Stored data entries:
= = =
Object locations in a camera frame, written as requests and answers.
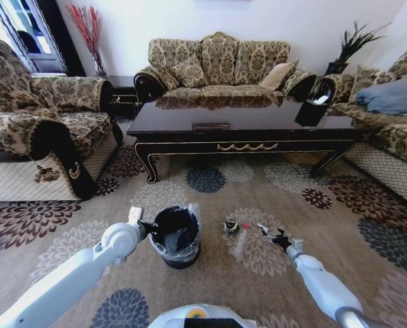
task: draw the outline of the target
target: potted plant
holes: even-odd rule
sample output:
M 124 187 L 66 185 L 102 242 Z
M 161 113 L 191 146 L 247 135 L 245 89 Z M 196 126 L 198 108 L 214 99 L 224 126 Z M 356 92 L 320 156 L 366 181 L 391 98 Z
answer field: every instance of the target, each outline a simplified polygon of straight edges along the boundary
M 383 30 L 389 24 L 381 26 L 370 32 L 364 32 L 367 24 L 364 24 L 359 28 L 359 25 L 354 21 L 354 33 L 345 31 L 343 38 L 341 39 L 341 53 L 340 57 L 335 61 L 328 64 L 328 69 L 325 74 L 341 74 L 348 65 L 348 59 L 360 50 L 365 44 L 383 38 L 384 36 L 377 36 L 378 32 Z

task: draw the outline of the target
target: plant pot
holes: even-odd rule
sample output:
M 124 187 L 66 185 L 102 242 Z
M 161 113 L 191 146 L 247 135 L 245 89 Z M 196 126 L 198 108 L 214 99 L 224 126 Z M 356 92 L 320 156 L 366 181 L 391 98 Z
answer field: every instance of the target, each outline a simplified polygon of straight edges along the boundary
M 326 70 L 325 75 L 328 74 L 341 74 L 345 70 L 348 63 L 340 63 L 338 61 L 334 61 L 328 64 L 328 69 Z

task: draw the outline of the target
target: coffee table
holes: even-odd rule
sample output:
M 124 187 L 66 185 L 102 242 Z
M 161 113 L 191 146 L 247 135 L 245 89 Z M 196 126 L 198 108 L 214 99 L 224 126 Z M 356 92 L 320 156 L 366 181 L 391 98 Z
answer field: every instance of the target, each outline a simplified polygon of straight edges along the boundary
M 373 132 L 348 116 L 301 106 L 264 96 L 159 98 L 144 104 L 127 134 L 137 138 L 135 152 L 155 183 L 152 156 L 159 154 L 326 152 L 311 169 L 317 177 Z

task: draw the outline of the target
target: black trash can
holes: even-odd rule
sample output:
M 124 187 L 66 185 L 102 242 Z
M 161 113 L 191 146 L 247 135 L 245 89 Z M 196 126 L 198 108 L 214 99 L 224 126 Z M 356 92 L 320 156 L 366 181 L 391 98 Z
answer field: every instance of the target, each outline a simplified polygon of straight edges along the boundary
M 190 205 L 173 206 L 158 213 L 150 242 L 164 262 L 185 269 L 196 262 L 201 251 L 200 221 Z

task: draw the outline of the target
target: floral patterned rug
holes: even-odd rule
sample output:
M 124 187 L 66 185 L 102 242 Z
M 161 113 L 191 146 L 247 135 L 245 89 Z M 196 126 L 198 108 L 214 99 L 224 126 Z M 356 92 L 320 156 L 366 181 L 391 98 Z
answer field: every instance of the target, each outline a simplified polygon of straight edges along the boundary
M 144 240 L 54 327 L 143 328 L 189 303 L 225 305 L 268 328 L 335 327 L 258 223 L 303 238 L 367 315 L 407 327 L 407 206 L 380 184 L 344 161 L 310 178 L 312 154 L 160 156 L 160 181 L 148 184 L 132 143 L 125 137 L 86 202 L 0 203 L 0 313 L 109 225 L 126 221 L 131 205 L 151 220 L 166 207 L 198 203 L 202 249 L 193 266 L 168 267 Z M 227 219 L 246 228 L 226 235 Z
= = =
Problem.
Give back all the data exactly, minus pictures.

Answer box.
Object locations in a camera frame, written as requests and answers.
task: draw the outline of the target
target: potted plant
holes: even-odd rule
sample output:
M 124 187 L 66 185 L 102 242 Z
M 161 113 L 191 146 L 247 135 L 245 89 Z M 196 126 L 198 108 L 214 99 L 224 126 Z M 356 92 L 320 156 L 366 181 L 391 98 Z
answer field: every instance of the target, each outline a simplified polygon of straight edges along the boundary
M 383 30 L 389 24 L 381 26 L 370 32 L 364 32 L 367 24 L 364 24 L 359 28 L 359 25 L 354 21 L 354 33 L 345 31 L 343 38 L 341 39 L 341 53 L 340 57 L 335 61 L 328 64 L 328 69 L 325 74 L 341 74 L 348 65 L 348 59 L 360 50 L 365 44 L 383 38 L 384 36 L 377 36 L 378 32 Z

task: draw the outline of the target
target: plant pot
holes: even-odd rule
sample output:
M 124 187 L 66 185 L 102 242 Z
M 161 113 L 191 146 L 247 135 L 245 89 Z M 196 126 L 198 108 L 214 99 L 224 126 Z M 356 92 L 320 156 L 366 181 L 391 98 Z
answer field: every instance of the target, each outline a simplified polygon of straight edges along the boundary
M 326 70 L 325 75 L 328 74 L 341 74 L 345 70 L 348 63 L 340 63 L 338 61 L 334 61 L 328 64 L 328 69 Z

task: draw the outline of the target
target: coffee table
holes: even-odd rule
sample output:
M 124 187 L 66 185 L 102 242 Z
M 161 113 L 191 146 L 247 135 L 245 89 Z M 196 126 L 198 108 L 214 99 L 224 126 Z M 356 92 L 320 156 L 366 181 L 391 98 Z
answer field: every instance of the target, each outline a simplified polygon of straight edges along the boundary
M 373 132 L 348 116 L 301 106 L 264 96 L 159 98 L 144 104 L 127 134 L 137 138 L 135 152 L 155 183 L 152 156 L 159 154 L 326 152 L 311 169 L 317 177 Z

task: draw the outline of the target
target: black trash can
holes: even-odd rule
sample output:
M 124 187 L 66 185 L 102 242 Z
M 161 113 L 191 146 L 247 135 L 245 89 Z M 196 126 L 198 108 L 214 99 L 224 126 Z M 356 92 L 320 156 L 366 181 L 391 98 Z
answer field: every instance of the target, each outline a simplified polygon of straight edges along the boundary
M 190 205 L 173 206 L 158 213 L 150 242 L 164 262 L 185 269 L 196 262 L 201 251 L 200 221 Z

task: draw the outline of the target
target: floral patterned rug
holes: even-odd rule
sample output:
M 124 187 L 66 185 L 102 242 Z
M 161 113 L 191 146 L 247 135 L 245 89 Z M 196 126 L 198 108 L 214 99 L 224 126 Z M 356 92 L 320 156 L 366 181 L 391 98 Z
answer field: every instance of the target, each outline a simplified polygon of straight edges along the boundary
M 144 240 L 54 327 L 143 328 L 189 303 L 225 305 L 268 328 L 335 327 L 258 223 L 303 238 L 367 315 L 407 327 L 407 206 L 380 184 L 344 161 L 310 178 L 312 154 L 160 156 L 160 181 L 148 184 L 132 143 L 125 137 L 86 202 L 0 203 L 0 313 L 109 225 L 126 221 L 131 205 L 151 220 L 166 207 L 198 203 L 202 249 L 193 266 L 168 267 Z M 227 219 L 246 228 L 226 235 Z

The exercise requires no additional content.